Bunker Ponds Park
Bunker Ponds Park
At various times over the past million years, global cooling allowed massive glaciers to form over much of the northern United States. These ice sheets surged southward from Hudson Bay in Canada, collecting boulders, cobbles, gravel, and soil on the way. As temperatures began to rise 12,000 years ago, the last glacier receded from Staten Island. As the ice melted, the debris was deposited throughout the landscape. This process created the rolling landscape that is characteristic of Staten Island today. The kettle pond in this park was created as the glacier dragged debris across the ground and thereby dug out a hole. As glacial ice melted, runoff filled the newly formed hole with water, making a pond.
William T. Davis (1862-1945) and Charles W. Leng (1859-1941) surveyed this area for an 1896 map. The location is referred to as Bunker Hill, and while the pond is depicted, it is not specifically identified. In his studies of the spot, Davis found various artifacts including arrowheads and spear points, and thereby concluded that the site had been a Lenape Indian settlement. Davis, a renowned naturalist and entomologist, co-founded the Natural Science Association of Staten Island. He was largely self-taught, but nonetheless made huge contributions to the study of Staten Island's community and natural history. His 1892 memoir Days Afield on Staten Island catalogues the island's plants and animals, while Staten Island and Its People, which he coauthored with Leng in 1930, is one of the greatest recordings of Staten Island history.
The Department of Real Property assigned this property to Parks on December 30, 1994. Local residents had feared that the land was going to be privately developed, so they asked Parks to take it over so as to preserve its natural beauty. The site's boundaries are Hylan Boulevard, Arbutus Avenue, Huguenot Avenue, and Shore Avenue. The last of these, Shore Avenue, has eroded and no longer exists (even though it still appears on maps of the area). Where it had run is now waterfront, giving Bunker Ponds Park some sea frontage. Swain Avenue is named for a family that resided here as early as 1706. At the time, seven Swain males were heads of their own households, with eleven boys among them. They sustained the name, and Swains continued to be active on Staten Island for years to come, particularly with the Church of St. Andrew, which is located in Richmond Town on the corner of Old Mill and Arthur Kill Roads. That church is particularly interesting because it was probably the birthplace, and certainly the baptismal place, of Mother Elizabeth Seton (1774-1821). Seton was made a saint in 1975-the first American in history to be canonized.

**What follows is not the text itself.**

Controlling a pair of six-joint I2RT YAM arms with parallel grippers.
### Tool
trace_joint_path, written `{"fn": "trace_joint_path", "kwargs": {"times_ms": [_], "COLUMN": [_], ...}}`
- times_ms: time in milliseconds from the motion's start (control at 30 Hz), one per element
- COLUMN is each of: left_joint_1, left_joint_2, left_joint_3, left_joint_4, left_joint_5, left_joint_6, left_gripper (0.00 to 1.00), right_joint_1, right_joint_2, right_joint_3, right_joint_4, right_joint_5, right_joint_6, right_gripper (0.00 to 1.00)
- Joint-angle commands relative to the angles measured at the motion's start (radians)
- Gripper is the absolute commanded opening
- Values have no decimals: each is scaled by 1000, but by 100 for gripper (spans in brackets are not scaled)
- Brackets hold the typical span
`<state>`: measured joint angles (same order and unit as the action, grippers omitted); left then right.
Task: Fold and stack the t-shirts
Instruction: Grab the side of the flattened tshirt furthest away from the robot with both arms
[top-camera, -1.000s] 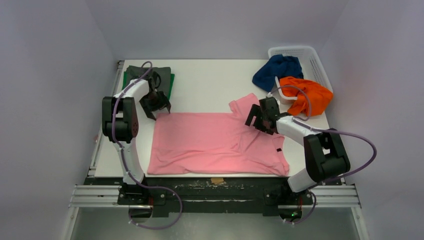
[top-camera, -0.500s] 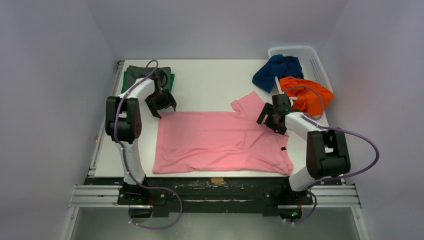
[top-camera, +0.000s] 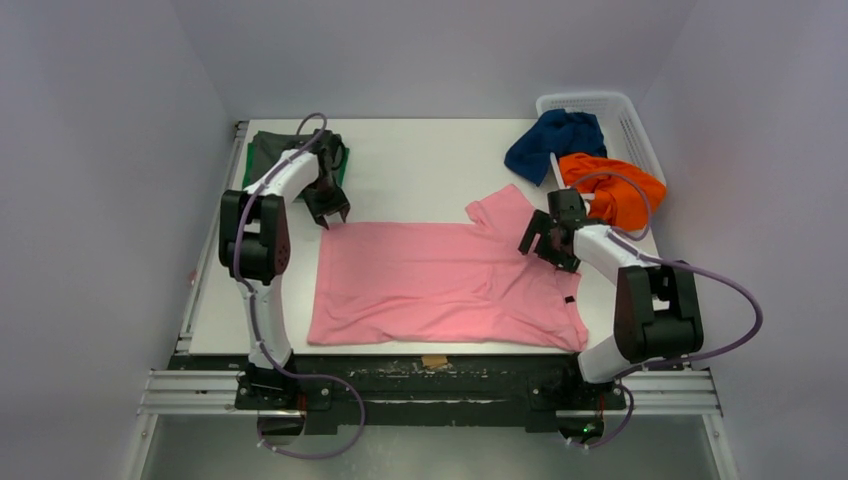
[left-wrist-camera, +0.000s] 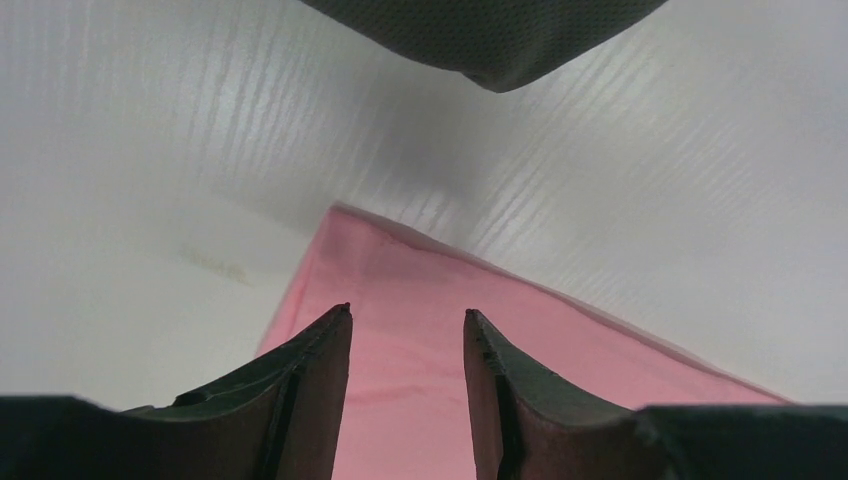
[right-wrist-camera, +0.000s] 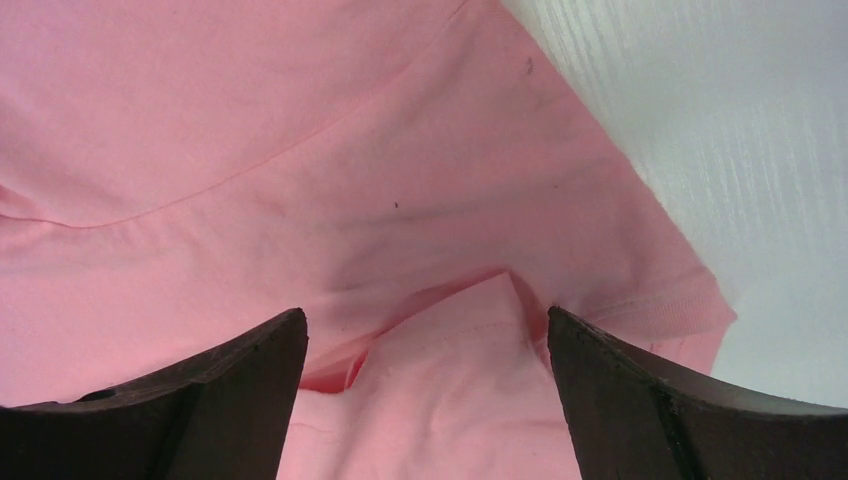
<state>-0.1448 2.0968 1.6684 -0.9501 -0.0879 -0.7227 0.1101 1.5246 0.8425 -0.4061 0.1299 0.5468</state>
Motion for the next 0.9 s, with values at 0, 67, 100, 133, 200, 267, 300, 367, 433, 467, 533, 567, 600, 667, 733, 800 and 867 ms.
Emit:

Located across Huguenot Avenue, Intermediate School 7 (Elias Bernstein Intermediate) uses this park in its science enrichment program. With its variety of wildlife, the park affords students the opportunity to observe plants and animals in their natural habitat. The swamp is home to the spring peeper (Pseudacris crucifer), the smallest species of frog on Staten Island. There are also red-backed salamanders (Plethodon cinereus), green frogs (Rana clamitans melanota), painted turtles (Chrysemys picta), and garter snakes (Thamnophis). In July and August, swamp loosestrife (Decodon verticillatus) blooms its bright pink wildflowers. Many bird species stop in Bunker Pond Park to rest, but two particularly frequent visitors are mallards (Anas platyrhyncos) and wood ducks (Aix sponsa). Others birds that can be seen are the great blue heron (Ardea herodias), black-crowned night heron (Nycticorax nycticorax), little heron (Butorides striatus), snowy egret (Egretta thula), crow (Corvus), cardinal (Cardinalis), black capped chickadee (Poecile atricapillus), northern oriole (Icterus galbula), rufous sided towhee (Pipilo erythropthaimus), and the great crested flycatcher (Myiarchus crinitus).
This park's woods contain red maples (Acer rubrum), sweet gums (liquidambar styraciflua), pin oaks (Quercus palustris), white ash (Fraxinus Americana), scarlet oaks (Quercus coccinea), white oaks (Quercus alba), black birch (Betula occidentalis), and several species of hickories (Carya). Yellow pond lilies (Nuphar advena) and bladderwort (Utricularia) thrive in the pond itself. The latter is especially interesting because it is a carnivorous plant; it traps and digests tiny animals such as insects and worms. There are also several species of fish, including bluegills (Lepomis macrochirus), green sunfish (Lepomis cyanellus), catfish (Siluriformes), and eels (Anguilliformes).